Within the records below, find the line with "Several lookups on" and the line with "target: yellow and black mat", then reproduce exactly those two lines and all lines between them, without any picture.

== TASK DATA ==

Start of Block

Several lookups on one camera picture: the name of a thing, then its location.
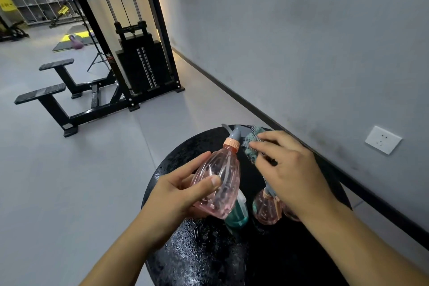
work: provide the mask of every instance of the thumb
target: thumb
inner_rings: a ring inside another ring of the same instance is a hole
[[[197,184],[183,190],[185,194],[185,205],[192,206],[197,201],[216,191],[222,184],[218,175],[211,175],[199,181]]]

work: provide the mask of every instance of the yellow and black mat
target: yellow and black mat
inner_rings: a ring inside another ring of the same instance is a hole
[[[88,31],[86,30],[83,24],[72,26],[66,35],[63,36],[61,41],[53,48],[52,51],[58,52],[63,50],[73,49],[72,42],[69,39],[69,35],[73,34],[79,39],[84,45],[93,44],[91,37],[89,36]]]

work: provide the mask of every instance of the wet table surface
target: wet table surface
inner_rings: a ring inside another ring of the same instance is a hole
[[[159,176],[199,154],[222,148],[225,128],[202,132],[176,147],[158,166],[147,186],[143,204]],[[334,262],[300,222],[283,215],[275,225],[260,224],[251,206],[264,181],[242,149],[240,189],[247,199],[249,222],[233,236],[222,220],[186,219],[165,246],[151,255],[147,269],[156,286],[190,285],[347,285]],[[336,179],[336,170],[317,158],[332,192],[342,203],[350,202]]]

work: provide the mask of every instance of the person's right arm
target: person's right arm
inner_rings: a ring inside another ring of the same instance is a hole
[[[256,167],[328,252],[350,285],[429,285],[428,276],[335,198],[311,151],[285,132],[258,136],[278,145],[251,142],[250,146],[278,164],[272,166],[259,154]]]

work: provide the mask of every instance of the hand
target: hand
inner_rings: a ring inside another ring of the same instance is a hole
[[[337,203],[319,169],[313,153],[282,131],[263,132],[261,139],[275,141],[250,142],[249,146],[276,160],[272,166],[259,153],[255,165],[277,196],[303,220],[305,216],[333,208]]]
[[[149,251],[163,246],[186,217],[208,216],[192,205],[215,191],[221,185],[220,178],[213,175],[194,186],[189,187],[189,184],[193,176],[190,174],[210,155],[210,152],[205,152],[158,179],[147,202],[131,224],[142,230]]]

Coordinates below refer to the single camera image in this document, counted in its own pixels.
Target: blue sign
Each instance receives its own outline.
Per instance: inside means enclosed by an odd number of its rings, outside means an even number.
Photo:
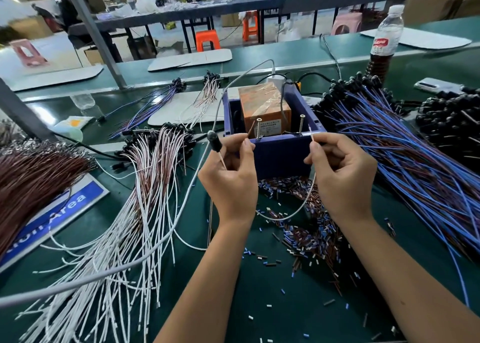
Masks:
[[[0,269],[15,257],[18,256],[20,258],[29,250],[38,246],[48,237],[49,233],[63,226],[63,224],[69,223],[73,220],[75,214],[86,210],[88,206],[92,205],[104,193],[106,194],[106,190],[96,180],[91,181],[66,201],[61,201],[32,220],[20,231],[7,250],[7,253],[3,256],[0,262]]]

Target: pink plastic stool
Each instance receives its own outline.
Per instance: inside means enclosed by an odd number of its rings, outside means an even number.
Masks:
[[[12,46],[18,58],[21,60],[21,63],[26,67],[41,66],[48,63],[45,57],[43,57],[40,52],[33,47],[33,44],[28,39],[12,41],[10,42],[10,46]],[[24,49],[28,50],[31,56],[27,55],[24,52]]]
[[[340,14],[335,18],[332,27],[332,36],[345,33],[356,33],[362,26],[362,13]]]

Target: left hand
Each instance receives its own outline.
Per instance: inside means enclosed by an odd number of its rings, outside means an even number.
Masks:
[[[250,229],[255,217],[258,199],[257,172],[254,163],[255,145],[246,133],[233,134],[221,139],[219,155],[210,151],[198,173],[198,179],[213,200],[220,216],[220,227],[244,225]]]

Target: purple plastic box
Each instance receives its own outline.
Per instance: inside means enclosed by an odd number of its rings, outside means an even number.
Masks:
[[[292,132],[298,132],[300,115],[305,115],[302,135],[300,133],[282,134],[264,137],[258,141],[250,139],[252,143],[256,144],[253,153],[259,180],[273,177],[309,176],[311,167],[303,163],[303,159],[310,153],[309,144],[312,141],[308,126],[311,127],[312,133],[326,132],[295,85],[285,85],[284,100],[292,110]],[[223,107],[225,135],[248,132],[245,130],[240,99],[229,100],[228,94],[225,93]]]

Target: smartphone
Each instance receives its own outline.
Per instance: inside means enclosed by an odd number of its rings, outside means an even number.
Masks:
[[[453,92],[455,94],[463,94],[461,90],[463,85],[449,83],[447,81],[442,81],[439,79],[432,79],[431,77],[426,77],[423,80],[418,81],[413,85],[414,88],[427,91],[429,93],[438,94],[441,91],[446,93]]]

End of Block
Start of Block

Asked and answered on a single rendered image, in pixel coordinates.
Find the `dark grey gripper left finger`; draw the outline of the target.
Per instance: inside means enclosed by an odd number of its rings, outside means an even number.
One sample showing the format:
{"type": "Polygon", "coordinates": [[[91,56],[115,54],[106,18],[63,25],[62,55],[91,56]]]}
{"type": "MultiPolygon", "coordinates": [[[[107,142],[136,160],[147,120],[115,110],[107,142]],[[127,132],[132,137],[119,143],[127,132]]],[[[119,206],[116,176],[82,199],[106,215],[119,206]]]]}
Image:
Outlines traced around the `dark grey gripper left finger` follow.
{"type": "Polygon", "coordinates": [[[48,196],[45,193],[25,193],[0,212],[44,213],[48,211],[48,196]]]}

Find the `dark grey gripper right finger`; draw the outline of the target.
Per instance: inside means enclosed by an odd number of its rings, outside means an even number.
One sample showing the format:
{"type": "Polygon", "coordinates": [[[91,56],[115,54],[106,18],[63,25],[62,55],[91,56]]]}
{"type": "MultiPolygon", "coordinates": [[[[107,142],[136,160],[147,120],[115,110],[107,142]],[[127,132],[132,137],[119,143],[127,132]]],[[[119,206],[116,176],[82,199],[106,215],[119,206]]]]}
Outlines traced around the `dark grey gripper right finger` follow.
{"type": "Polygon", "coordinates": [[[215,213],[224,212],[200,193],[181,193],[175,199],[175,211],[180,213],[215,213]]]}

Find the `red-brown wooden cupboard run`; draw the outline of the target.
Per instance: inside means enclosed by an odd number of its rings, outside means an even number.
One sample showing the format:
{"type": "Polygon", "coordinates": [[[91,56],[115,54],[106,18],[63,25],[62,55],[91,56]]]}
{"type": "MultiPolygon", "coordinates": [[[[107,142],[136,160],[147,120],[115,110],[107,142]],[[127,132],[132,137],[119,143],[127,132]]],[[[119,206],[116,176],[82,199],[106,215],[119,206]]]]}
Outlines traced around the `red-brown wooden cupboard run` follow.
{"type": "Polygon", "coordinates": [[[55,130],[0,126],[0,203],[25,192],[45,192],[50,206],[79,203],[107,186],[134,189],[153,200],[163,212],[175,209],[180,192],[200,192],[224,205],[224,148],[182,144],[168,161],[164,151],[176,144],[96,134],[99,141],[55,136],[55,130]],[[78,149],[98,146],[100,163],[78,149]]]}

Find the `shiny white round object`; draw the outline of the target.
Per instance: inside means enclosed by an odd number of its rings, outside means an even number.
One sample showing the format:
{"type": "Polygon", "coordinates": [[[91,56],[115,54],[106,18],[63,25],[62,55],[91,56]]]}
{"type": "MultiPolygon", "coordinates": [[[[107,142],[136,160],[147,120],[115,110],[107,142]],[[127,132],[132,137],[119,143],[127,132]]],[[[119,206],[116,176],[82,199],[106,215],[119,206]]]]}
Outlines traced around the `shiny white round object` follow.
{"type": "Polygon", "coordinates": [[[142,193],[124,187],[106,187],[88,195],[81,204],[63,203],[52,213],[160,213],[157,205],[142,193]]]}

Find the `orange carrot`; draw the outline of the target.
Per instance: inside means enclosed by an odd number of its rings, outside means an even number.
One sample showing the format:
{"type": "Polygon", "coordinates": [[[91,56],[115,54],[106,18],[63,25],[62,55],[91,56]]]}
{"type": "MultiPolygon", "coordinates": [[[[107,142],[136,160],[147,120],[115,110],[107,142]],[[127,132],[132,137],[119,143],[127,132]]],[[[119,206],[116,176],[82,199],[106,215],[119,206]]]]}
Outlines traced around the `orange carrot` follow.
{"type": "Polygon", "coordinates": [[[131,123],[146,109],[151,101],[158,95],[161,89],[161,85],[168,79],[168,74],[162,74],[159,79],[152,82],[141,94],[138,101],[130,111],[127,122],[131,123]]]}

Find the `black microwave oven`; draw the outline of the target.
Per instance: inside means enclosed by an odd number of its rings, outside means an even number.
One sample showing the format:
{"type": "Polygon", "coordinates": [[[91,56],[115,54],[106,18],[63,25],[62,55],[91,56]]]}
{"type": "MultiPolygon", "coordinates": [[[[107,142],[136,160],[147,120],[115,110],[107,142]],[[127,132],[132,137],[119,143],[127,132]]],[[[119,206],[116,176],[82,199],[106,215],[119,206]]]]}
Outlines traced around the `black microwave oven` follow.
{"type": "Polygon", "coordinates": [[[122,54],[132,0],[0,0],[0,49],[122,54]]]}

End of Block
Start of Block

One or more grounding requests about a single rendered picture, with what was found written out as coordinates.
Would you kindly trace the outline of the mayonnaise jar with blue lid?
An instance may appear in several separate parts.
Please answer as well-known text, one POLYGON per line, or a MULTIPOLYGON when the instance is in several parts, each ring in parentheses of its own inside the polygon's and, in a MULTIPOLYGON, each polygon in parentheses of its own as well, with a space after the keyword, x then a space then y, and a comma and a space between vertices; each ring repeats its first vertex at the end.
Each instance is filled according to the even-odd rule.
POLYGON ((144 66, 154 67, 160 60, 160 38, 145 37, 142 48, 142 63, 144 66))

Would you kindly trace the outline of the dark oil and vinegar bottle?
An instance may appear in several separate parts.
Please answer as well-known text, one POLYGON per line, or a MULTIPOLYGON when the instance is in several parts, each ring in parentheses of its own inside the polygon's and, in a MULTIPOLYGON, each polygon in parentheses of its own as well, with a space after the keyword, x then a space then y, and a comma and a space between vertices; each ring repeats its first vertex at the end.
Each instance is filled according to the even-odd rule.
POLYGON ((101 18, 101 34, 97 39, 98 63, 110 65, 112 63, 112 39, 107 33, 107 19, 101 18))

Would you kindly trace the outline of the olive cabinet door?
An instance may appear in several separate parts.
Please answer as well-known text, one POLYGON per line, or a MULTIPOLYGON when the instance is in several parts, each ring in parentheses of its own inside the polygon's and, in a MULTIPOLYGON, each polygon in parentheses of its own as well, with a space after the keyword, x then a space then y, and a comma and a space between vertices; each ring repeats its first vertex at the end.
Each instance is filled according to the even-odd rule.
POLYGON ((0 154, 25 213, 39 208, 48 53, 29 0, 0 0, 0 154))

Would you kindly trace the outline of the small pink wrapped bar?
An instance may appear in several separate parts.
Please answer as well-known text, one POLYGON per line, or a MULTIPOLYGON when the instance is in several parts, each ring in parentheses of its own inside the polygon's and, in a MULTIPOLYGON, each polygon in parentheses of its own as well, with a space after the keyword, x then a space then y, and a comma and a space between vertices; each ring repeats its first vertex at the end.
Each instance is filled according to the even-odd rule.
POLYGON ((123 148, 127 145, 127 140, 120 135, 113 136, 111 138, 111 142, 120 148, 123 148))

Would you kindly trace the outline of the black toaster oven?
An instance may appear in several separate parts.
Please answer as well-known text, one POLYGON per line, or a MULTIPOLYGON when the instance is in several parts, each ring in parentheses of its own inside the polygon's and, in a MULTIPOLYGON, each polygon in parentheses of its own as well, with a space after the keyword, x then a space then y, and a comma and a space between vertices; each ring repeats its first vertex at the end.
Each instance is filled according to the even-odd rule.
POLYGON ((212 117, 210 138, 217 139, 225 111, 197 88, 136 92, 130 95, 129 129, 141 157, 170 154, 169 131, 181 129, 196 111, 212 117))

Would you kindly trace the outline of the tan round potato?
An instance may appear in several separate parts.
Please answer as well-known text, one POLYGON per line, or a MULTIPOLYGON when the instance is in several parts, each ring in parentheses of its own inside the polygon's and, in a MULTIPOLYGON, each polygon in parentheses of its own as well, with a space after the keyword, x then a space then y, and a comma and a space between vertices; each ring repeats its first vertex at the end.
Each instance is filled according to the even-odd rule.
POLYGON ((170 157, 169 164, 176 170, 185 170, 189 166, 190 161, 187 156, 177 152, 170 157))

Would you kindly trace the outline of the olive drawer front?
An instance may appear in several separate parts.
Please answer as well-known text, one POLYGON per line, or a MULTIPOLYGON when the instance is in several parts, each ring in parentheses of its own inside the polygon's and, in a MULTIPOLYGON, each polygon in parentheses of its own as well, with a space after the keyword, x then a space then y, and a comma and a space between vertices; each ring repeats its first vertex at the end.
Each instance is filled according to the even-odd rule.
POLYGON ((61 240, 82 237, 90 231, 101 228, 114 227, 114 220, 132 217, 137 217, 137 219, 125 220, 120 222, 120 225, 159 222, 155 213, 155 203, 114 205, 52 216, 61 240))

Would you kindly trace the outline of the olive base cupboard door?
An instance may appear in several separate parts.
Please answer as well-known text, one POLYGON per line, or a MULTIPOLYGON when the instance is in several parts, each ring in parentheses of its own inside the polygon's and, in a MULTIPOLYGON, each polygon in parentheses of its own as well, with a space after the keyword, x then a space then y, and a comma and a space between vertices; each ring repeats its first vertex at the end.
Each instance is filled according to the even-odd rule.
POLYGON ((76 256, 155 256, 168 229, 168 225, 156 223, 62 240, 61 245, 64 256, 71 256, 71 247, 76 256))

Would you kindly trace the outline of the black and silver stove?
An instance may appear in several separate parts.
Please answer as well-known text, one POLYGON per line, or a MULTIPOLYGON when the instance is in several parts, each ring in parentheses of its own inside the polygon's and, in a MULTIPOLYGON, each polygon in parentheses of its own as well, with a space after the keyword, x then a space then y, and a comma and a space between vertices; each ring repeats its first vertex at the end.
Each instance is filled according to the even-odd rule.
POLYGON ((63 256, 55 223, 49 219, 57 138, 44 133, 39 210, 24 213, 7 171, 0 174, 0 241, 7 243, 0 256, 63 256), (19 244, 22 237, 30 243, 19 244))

End of Block

== OUTPUT ==
Several lookups on one camera picture: the name of a thing, then its location.
work: provide the mask of every instance of the thumb
target: thumb
inner_rings: a ring inside another ring of the same instance is a hole
[[[197,184],[183,190],[185,194],[185,205],[192,206],[197,201],[216,191],[222,184],[218,175],[211,175],[199,181]]]

work: provide the mask of every instance of the yellow and black mat
target: yellow and black mat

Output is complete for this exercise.